While the projection on the Brooklyn Bridge emphasises the textural dimension of ambient semiology - where new visual meaning emerges from the interaction between the wall's surface and the moving images - the projection on the building of the Permanent Mission of India to the United Nations emphasises its textual aspect. In this case, the slogans and images were projected onto a political building, the headquarters of the Indian delegation to the United Nations. Choosing this building, therefore, was not casual; instead, it was specifically done to amplify the resonance of the protest. Daniel Endres and Samantha Senda-Cook (2011) speak about the 'rhetoric of place' when discussing projection activism, and in exploring how social movements tactically engage with place, they argue that protests often generate 'ephemeral fissures in the meaning of place' through either material or conceptual strategies (Senda-Cook & Endress 2011:268). By deliberately opposing the established meanings of a location, these movements employ a distinct rhetoric of place that temporarily reconfigures its significance. Similarly, this happened in the Dalit Women Fight projection on the building of the Permanent Mission of India to the United Nations - the significance of the building was systematically reconfigured by the significance of the texts and images. The new ambient semiology seems to proclaim, "these walls, emblems of the nation itself, both embody and exhibit this violence".

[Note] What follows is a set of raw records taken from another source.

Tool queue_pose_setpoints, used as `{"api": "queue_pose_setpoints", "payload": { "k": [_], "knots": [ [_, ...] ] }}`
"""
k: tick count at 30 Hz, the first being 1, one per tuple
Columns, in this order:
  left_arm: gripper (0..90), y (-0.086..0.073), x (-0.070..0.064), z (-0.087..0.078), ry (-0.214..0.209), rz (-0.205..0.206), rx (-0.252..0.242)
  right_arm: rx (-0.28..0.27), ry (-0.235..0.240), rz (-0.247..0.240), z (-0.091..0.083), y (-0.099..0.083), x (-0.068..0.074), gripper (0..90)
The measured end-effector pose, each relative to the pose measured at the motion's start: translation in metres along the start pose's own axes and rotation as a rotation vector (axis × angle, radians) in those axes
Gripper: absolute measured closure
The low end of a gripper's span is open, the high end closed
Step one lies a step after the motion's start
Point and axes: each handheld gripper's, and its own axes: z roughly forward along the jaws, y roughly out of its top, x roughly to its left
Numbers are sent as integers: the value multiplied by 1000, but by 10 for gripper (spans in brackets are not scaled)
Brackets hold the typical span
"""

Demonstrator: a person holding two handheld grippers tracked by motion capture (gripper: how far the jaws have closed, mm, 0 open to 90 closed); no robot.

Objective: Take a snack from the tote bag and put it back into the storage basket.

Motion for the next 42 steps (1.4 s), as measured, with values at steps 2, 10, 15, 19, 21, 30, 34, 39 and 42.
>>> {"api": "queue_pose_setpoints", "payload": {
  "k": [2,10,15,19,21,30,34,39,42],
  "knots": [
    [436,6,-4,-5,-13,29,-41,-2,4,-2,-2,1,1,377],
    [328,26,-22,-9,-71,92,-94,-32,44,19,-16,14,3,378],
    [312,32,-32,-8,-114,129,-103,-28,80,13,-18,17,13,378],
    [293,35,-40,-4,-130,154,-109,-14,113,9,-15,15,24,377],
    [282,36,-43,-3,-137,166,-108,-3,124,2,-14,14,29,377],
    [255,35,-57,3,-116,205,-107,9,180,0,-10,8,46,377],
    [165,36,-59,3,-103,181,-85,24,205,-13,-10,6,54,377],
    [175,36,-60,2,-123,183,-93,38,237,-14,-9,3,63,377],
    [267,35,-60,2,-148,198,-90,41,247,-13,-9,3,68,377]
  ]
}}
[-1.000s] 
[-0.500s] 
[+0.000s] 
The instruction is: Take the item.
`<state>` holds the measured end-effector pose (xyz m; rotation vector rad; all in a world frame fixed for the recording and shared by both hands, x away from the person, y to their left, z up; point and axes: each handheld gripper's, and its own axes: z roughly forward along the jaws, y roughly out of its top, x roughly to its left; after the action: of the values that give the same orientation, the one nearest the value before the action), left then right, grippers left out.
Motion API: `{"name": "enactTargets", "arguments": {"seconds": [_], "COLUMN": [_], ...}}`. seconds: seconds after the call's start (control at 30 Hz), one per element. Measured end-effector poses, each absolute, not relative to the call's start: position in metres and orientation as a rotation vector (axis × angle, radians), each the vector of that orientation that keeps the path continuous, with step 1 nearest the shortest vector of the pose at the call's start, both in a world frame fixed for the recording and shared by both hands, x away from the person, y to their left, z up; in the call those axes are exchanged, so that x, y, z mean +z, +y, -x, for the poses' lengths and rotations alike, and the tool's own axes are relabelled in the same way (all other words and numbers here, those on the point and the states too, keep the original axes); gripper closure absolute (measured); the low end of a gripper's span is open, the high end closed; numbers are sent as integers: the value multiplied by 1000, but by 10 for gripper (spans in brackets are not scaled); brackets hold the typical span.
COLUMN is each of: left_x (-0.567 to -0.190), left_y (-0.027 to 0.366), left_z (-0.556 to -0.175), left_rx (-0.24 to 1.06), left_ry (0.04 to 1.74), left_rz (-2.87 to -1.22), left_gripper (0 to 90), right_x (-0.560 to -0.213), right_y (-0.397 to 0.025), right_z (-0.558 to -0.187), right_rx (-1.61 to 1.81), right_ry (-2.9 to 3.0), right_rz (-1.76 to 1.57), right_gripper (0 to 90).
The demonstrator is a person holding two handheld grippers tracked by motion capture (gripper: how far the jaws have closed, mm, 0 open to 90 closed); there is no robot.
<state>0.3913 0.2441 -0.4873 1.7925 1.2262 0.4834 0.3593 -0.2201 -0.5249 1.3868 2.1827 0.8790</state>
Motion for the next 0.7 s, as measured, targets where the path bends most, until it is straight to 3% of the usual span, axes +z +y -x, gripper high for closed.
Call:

Situating bodies, situating thoughts
The projection beam behaves as a spatial re-configurator, as projecting it deliberately occupies spaces, obscures the local built environment and bans some passages in the urban space. Gabriel Menotti and Virginia Crisp (2020) describe this form of urban occupancy as a type of topographical protocol, where the projection creates a 'territory of control'. Acting as a topographical agent, the projection 'operates by embedding the subject in a tangible system of positions' (Menotti & Crisp 2020:12). Specifically, in producing representations, it shapes and alters the surrounding environment. As Menotti and Crisp (2020:12) clarify, the projection 'entails not only situated practices, but also situating ones'. Specifically, this destabilisation of spatial and power dynamics is exemplified by the projection through the delimitation of movement, the interdiction of places and the staging of perception. In doing so, the individual 'becomes implied in a system of exceeding power relations', where 'certain economies of visual representation are made concrete' (Menotti & Crisp 2020:12).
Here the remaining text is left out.